Tentamos Nando, Bujica, até o Borghi, que nem centroavante era.
Alguns até viveram bons momentos, mas todos fracassaram. Aí você
chegou. Veio no meio da semana e já foi pro jogo num domingo. Gávea,
sol no lombo, Cabofriense. Sono. Dizem que o centroavante só estreia
no dia que marca seu primeiro gol. Então você já estreou
estreando. De cabeça. Sempre de cabeça. Jogou bem, deu passe.
Termina o jogo, 3-1, os chacais dos microfones lhe seguem, vão atrás
de alguma declaração deslumbrada, já querendo lhe elevar a um Van
Basten, um Klinsmann da vida. Aí você desmonta os caras, “não
joguei nada, estou fora de forma, um jogo desses era pra meter dois
ou três”. A marra, a autoconfiança dos vencedores.
1990 foi
um ano ruim, triste. A Copa do Brasil e a dupla que você fez com seu
chapa Renato amenizaram aquela temporada. Ia melhorar no ano
seguinte, quando o Luxemburgo e principalmente o Carlinhos montaram
um time jovem, comandado pelo Júnior Maestro, cheio de garoto bom de
bola e com alguns elementos de apoio escolhidos a dedo. Você
encaixou magicamente naquele time... fazia gol a rodo...
Dizem que
você só sabia cabecear (como se fosse pouco). Não. Além de chutar
com a cabeça (me perdoe o clichê), você era veloz. Bom de
contragolpe. E tinha bom passe. Tudo bem, não era propriamente
íntimo da bola, mas se virava bem com ela. Sabia usar o corpo e
fazer um pivô. Era um “falso lento”. Ao invés de travar o time,
o acelerava. Aproveitava a bola parada do Júnior e os contragolpes
dos meninos. A peça perfeita.
Aquelas
tardes... as pilhas de vitórias sobre os rivais. Como você judiava
do Botafogo, do Vasco... teve um clássico com o Vasco. Jogo
pegadíssimo, pesado, rivalidade na flor. Time perdendo. Aí aparece
um pênalti. No auge da tensão, você dá uma porrada no meio e sai
com a bola na barriga, “vou pra galeeeera”. Êxtase. Depois o
Nélio virou. E você foi pro Chico Anysio...
E com o
Botafogo? Teve um jogo que o time fez dois, um seu, mas no final
cansou e deu o empate. Jogo-extra na quarta, a imprensa toda
animadinha, saudando a “ressurreição” alvinegra, lembrando
1989, uma conversa chata. Aí na quarta você cala a boca dos caras,
chute seco, no canto. Campeão. Na entrevista, “E o Botafogo?

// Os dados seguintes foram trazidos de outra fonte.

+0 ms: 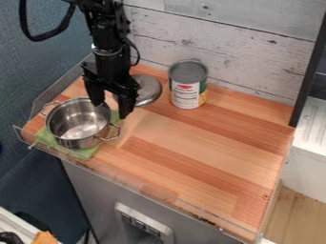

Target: Move the silver pot to the right side of the table

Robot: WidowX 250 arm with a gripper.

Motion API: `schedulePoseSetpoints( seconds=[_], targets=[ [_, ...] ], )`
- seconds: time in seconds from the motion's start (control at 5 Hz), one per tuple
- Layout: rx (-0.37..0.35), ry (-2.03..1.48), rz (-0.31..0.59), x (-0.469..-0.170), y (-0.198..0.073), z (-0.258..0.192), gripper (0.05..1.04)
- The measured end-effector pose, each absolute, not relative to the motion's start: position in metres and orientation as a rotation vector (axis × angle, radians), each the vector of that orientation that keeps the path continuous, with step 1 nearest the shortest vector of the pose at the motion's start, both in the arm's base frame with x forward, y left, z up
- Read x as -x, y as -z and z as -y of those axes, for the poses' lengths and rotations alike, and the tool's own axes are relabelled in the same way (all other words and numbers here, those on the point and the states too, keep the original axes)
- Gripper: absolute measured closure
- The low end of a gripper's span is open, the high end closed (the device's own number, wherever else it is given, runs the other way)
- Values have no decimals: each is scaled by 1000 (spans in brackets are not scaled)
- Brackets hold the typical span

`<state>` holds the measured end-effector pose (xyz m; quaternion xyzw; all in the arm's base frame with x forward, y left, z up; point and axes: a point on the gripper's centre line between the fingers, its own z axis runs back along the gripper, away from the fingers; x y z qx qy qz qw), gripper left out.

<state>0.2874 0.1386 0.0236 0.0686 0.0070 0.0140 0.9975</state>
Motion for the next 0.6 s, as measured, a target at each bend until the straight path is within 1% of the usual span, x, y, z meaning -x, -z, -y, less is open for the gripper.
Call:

Beijinho, beijinho, tchau, tchau. Que comprem uma TV pra nos
assistir”.
E as
comemorações? Cada gol era um trenzinho, um parquinho, uma
dancinha. Aquele time era alegre, nos fazia alegres. Felizes. Felizes
eram aquelas tardes de domingo, que se ia pro estádio só esperando
a vitória do Flamengo, os braços estendidos, batendo palmas ou
balançando as camisas em massa, enchente humana em preto e vermelho.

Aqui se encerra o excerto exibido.